Restricted space modified lock levers

Each of the axis locks on my VMB mill uses two M8 cap head screws in association with a lock nut. This works OK if the hex driver is in reach …. but it never seemed to be …. so I decided to remove the cap head screws and fit lock levers instead. Lock levers come in male and female format and various thread sizes. The M8 versions all have 40 to 50mm long lever arms. This length doesn’t work comfortably in the space constraints on the VMB X and Y axis but is fine for the Z axis. Similarly I also had to reduce the length of the lever thread.

The obvious solution was to cut down the length of the lever arms. The trouble with this was the raw open end of the arm looked naff and did not sit easily with my usual perfectionist approach. The solution via Fusion 360 was to create some 3D printed end caps which I then bonded in place with Araldite. This finished the job properly.
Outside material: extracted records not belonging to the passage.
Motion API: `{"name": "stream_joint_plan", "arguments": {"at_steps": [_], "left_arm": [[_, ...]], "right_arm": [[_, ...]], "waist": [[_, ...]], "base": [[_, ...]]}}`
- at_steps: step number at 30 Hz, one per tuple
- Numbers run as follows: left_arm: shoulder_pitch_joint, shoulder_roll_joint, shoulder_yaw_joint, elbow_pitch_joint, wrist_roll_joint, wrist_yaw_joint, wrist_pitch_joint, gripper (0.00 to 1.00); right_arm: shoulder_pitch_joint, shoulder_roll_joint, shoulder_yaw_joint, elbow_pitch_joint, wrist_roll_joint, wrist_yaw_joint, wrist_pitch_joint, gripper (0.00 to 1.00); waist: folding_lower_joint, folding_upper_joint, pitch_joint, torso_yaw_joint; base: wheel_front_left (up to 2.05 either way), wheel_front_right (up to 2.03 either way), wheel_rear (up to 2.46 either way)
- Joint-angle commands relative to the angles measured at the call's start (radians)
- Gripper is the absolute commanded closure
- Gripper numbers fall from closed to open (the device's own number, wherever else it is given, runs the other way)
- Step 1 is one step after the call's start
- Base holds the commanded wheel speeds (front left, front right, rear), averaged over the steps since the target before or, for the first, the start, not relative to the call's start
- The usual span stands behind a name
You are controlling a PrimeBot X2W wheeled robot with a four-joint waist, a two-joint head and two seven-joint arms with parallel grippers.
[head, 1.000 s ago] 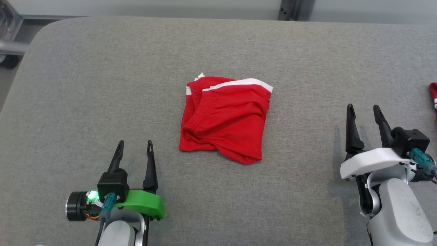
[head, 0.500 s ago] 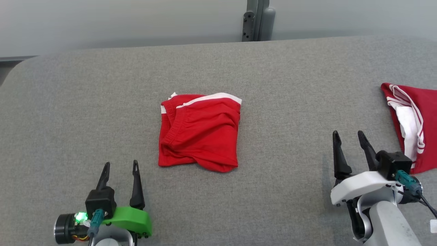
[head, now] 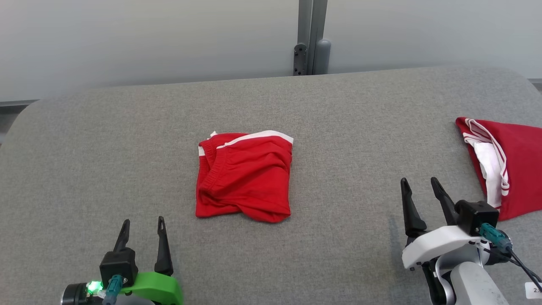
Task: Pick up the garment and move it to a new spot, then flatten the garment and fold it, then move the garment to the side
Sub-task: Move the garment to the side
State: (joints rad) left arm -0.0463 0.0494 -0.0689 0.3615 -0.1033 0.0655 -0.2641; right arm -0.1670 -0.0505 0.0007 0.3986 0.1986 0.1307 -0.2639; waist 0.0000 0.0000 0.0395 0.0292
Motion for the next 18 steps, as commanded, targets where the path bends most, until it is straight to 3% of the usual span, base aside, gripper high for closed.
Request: {"name": "stream_joint_plan", "arguments": {"at_steps": [1,10,18], "left_arm": [[0.01,0.003,0.001,-0.004,0.009,-0.004,0.001,0.0],[-0.024,0.003,-0.022,-0.015,-0.001,-0.003,0.001,0.0],[-0.06,0.003,-0.116,-0.015,-0.028,-0.002,0.001,0.0]], "right_arm": [[0.011,-0.001,0.002,-0.001,0.001,0.0,0.0,0.0],[-0.021,-0.001,0.038,0.017,0.012,0.0,0.0,0.0],[-0.093,-0.001,0.14,0.072,0.046,0.0,0.0,0.0]], "waist": [[0.0,0.0,0.002,0.003],[0.0,0.0,0.043,0.031],[0.0,0.0,0.107,0.15]], "base": [[0.0,0.0,0.0],[0.0,0.0,0.0],[0.0,0.0,0.0]]}}
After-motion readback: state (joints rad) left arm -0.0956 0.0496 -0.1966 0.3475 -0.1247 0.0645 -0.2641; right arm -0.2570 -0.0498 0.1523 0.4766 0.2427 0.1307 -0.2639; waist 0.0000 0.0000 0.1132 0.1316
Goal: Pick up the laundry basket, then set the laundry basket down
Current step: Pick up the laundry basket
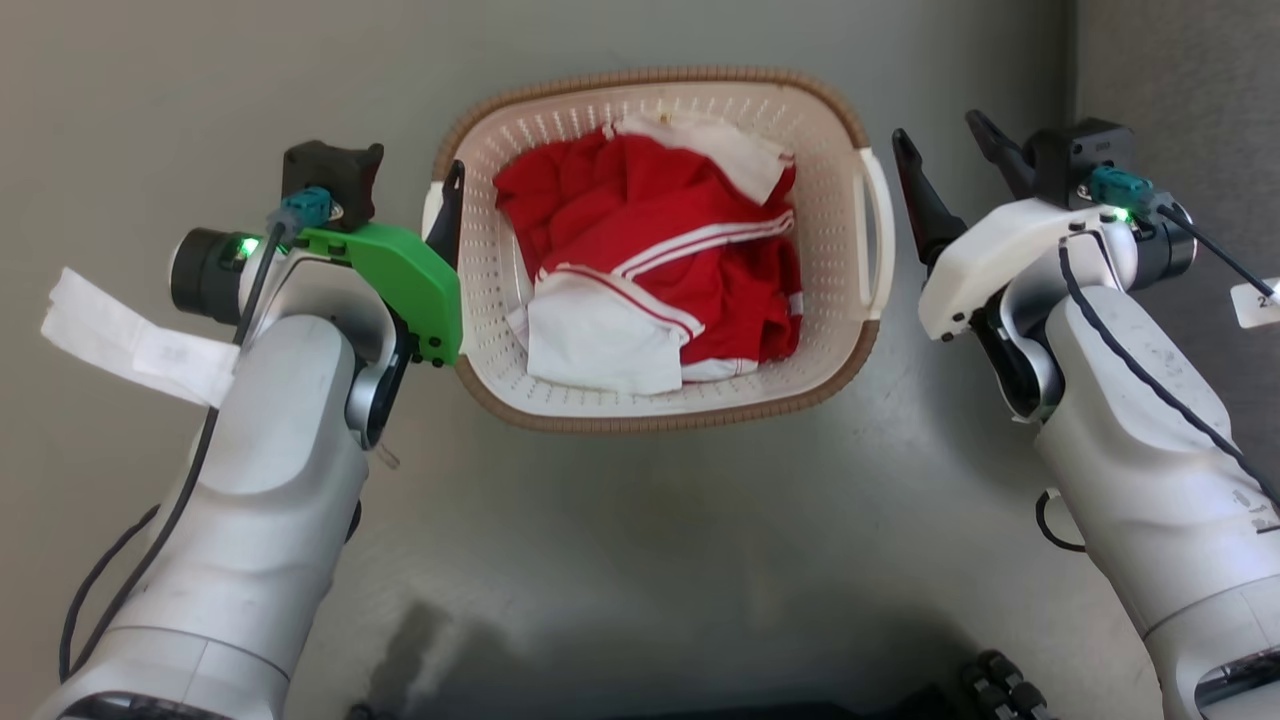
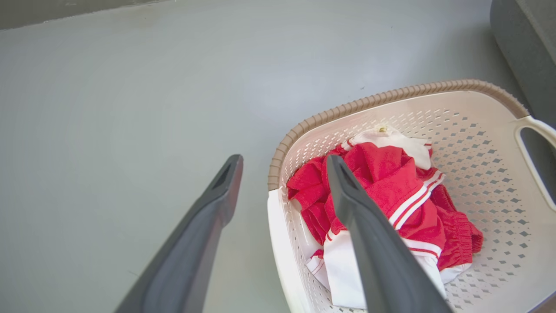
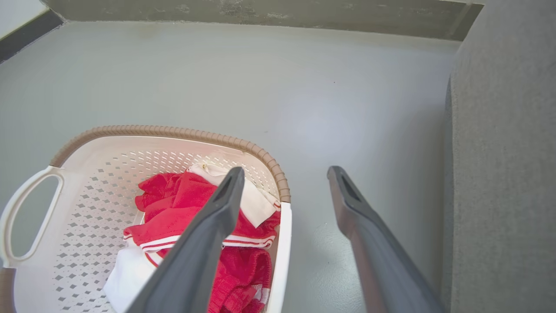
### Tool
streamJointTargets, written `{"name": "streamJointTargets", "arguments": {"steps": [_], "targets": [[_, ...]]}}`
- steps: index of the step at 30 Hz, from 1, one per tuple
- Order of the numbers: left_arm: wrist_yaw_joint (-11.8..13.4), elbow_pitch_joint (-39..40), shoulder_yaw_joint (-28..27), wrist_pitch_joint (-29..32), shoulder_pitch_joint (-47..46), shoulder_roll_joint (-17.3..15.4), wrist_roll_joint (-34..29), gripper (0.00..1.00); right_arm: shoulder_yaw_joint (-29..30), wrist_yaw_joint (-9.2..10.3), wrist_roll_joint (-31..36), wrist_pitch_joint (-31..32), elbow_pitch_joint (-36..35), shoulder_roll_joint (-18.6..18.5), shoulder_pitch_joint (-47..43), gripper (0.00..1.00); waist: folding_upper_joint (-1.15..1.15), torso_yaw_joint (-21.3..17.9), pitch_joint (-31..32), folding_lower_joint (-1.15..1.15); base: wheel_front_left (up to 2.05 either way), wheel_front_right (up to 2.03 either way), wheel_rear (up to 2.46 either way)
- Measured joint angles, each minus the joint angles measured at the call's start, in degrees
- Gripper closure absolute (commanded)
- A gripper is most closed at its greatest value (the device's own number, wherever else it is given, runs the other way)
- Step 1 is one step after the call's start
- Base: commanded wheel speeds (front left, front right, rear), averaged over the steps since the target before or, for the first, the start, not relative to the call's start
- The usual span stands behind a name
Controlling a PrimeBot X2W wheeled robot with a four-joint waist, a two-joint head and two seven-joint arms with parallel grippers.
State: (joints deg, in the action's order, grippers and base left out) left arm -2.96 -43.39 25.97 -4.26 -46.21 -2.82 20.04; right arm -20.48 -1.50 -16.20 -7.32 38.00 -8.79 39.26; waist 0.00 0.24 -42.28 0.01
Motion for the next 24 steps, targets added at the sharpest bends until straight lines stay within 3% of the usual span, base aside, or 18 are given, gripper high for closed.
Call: {"name": "streamJointTargets", "arguments": {"steps": [10, 24], "targets": [[-1.1, -6.7, 0.2, -0.4, -2.5, 0.4, 0.6, 0.0, -0.6, -0.97, 0.2, -0.5, 5.1, 1.2, 2.2, 0.0, 0.0, 0.3, -7.5, 0.0, 0.0, 0.0, 0.0], [-2.7, -12.0, 0.8, -0.8, -5.9, 1.3, 2.6, 0.0, -1.1, -2.01, 0.0, -2.0, 9.5, 2.5, 3.9, 0.0, 0.0, 0.5, -12.3, 0.0, 0.0, 0.0, 0.0]]}}
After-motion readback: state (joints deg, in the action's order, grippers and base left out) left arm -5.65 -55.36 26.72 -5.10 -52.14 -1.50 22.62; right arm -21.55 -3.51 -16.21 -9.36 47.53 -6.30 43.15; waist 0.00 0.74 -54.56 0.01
Fusion 360 modelled end cap for the shortened lock lever arm open end

The Fusion 360 3D modelled end cap printed in under 4 minutes with a further 5 minutes for the Araldite to cure. I now have a much more elegant looking solution.

Full length lock lever and the truncated version with 3D printed end cap mounted on my VMB mill

All of which has led to a rethink the lock levers on my Quorn tool grinder. I get in a real mess with these clashing with each other. Where did I put the Araldite ? …..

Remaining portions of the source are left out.